Exercise goal —
Print the lines in the listing below that fall between the line with "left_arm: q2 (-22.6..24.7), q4" and the line with "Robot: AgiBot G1", those two lines included, exactly as they stand and with nothing else.

Input —
———

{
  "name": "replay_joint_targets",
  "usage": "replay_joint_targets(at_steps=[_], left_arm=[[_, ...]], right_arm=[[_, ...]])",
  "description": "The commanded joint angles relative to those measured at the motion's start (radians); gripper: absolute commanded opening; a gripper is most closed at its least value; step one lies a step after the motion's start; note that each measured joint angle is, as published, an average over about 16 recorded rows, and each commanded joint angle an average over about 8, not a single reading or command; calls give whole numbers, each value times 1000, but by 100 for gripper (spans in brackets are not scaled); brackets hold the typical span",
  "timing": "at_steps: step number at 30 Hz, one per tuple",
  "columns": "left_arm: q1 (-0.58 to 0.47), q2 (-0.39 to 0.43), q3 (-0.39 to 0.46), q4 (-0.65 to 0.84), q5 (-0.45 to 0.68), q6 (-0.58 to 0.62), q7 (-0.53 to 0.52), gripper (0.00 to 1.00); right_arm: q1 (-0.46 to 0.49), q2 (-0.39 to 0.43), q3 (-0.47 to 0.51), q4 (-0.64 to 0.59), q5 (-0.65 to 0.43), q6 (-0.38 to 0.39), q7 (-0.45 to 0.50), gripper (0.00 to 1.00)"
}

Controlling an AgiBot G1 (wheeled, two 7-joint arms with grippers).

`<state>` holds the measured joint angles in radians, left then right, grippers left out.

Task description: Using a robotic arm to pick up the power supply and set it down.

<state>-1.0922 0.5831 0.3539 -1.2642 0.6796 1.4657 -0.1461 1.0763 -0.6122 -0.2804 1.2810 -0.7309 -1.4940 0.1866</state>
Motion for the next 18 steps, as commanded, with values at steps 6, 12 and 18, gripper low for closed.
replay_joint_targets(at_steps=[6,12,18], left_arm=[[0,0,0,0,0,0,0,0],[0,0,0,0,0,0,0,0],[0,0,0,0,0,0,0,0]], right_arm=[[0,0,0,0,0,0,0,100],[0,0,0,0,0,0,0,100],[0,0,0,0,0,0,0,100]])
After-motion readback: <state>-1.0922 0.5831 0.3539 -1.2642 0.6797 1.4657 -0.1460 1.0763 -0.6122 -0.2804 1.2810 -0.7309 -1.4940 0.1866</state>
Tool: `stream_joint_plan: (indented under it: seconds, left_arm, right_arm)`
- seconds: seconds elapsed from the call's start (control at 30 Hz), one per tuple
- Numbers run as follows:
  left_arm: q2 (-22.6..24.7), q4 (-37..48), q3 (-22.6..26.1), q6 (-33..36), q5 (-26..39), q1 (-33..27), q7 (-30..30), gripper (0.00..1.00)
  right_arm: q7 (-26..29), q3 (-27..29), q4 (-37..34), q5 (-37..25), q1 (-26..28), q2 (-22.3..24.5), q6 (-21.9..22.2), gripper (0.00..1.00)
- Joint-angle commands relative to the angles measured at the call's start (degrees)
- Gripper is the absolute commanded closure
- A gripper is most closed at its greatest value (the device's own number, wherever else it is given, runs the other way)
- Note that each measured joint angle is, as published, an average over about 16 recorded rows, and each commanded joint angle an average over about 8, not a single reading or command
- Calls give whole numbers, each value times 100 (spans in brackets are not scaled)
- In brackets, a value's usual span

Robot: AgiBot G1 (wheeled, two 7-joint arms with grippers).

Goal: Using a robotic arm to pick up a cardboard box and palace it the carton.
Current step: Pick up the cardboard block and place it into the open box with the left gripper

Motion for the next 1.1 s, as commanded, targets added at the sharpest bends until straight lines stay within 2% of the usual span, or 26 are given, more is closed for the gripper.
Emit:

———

Solution for this problem —
  left_arm: q2 (-22.6..24.7), q4 (-37..48), q3 (-22.6..26.1), q6 (-33..36), q5 (-26..39), q1 (-33..27), q7 (-30..30), gripper (0.00..1.00)
  right_arm: q7 (-26..29), q3 (-27..29), q4 (-37..34), q5 (-37..25), q1 (-26..28), q2 (-22.3..24.5), q6 (-21.9..22.2), gripper (0.00..1.00)
- Joint-angle commands relative to the angles measured at the call's start (degrees)
- Gripper is the absolute commanded closure
- A gripper is most closed at its greatest value (the device's own number, wherever else it is given, runs the other way)
- Note that each measured joint angle is, as published, an average over about 16 recorded rows, and each commanded joint angle an average over about 8, not a single reading or command
- Calls give whole numbers, each value times 100 (spans in brackets are not scaled)
- In brackets, a value's usual span

Robot: AgiBot G1 (wheeled, two 7-joint arms with grippers).

Work on this exercise is complete, and nothing remains.